Try it:
Identify the line with "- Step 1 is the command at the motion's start"; copy word for word that line and every one after it, to the end of the listing. Exclude pictures.

Source material:
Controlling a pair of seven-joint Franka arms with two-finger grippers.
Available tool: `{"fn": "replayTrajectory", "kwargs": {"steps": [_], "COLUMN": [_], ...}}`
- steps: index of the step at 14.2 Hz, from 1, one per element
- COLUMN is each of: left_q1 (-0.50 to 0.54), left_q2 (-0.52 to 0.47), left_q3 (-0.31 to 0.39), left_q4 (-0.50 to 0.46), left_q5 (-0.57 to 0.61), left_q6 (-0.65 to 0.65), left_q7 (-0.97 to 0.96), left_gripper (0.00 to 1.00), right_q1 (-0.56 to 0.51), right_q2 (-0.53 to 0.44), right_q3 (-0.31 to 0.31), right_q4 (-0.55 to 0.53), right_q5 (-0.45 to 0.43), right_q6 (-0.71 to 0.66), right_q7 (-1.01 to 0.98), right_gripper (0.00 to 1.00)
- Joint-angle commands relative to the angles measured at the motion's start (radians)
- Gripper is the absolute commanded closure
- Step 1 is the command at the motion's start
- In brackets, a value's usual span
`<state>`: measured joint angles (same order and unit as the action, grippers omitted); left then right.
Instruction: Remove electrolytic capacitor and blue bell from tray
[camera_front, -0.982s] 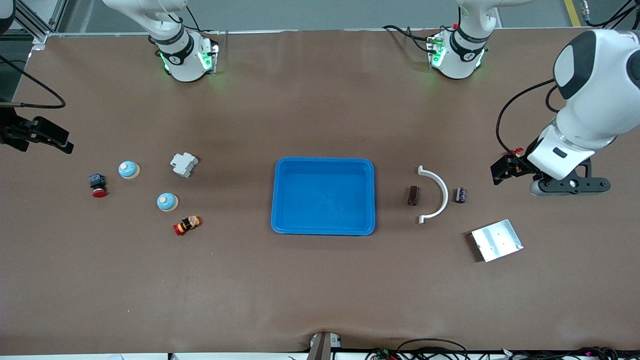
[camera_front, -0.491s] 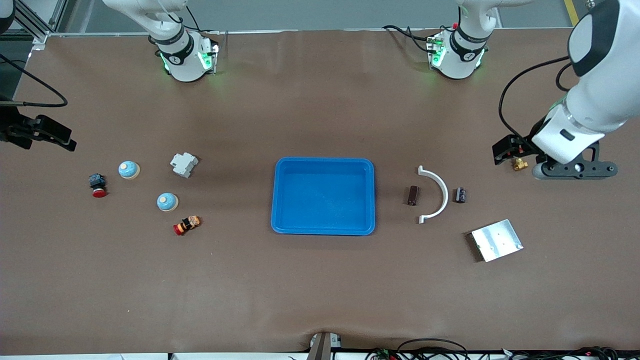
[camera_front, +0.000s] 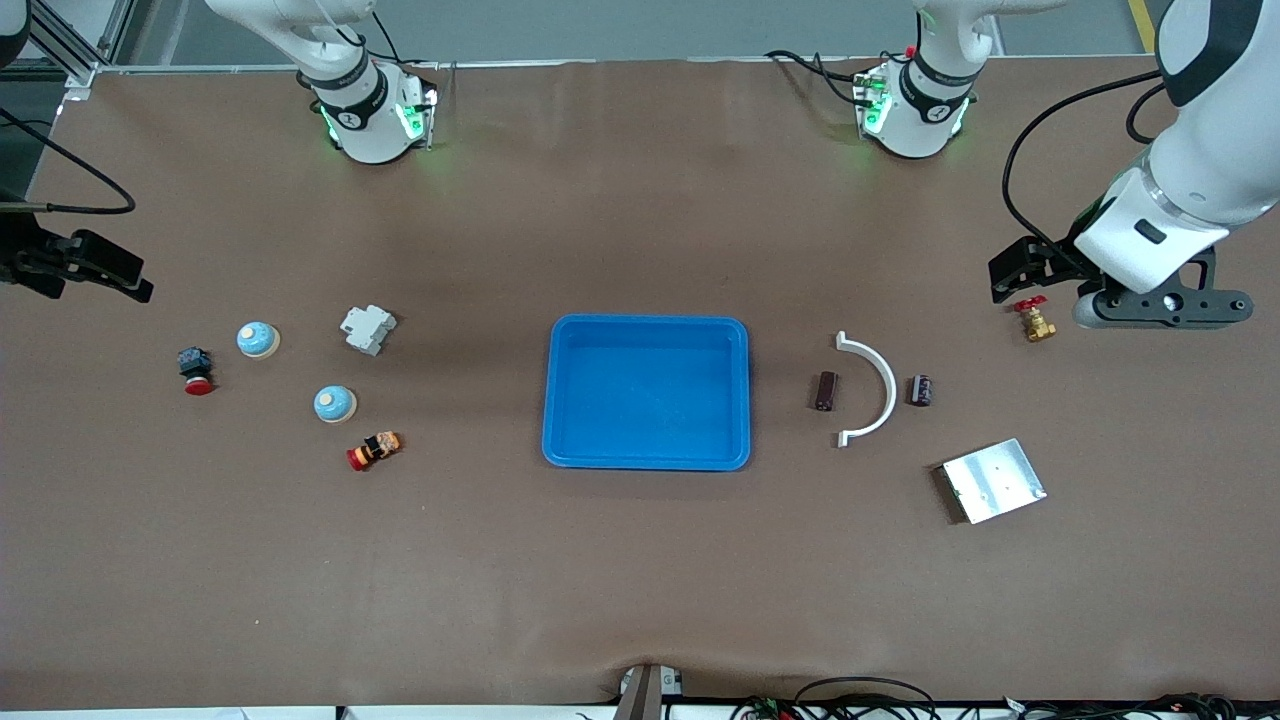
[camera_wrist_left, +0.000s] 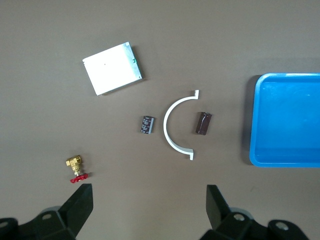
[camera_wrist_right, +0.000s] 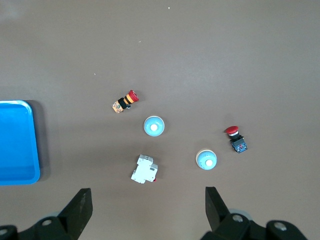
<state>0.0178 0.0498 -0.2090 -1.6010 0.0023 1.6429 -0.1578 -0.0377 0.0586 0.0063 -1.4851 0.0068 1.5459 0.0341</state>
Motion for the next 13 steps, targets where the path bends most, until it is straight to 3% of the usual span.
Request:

Result for this exercise:
- Step 1 is the command at the motion's start
- In brackets, a value's usual span
`<state>`: measured joint angles (same order and unit as the action, grippers omitted); left then right.
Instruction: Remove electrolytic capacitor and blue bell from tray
[camera_front, -0.982s] 
[camera_front, -0.491s] 
[camera_front, +0.000s] 
[camera_wrist_left, +0.000s] 
[camera_wrist_right, +0.000s] 
<state>0.0178 0.0498 -0.2090 -1.6010 0.0023 1.6429 -0.1578 -0.0377 0.0586 0.0063 -1.4851 0.0068 1.5459 0.0341</state>
Motion for the next 13 steps, targets where the path bends most, until it is straight to 3% of the usual span.
Request:

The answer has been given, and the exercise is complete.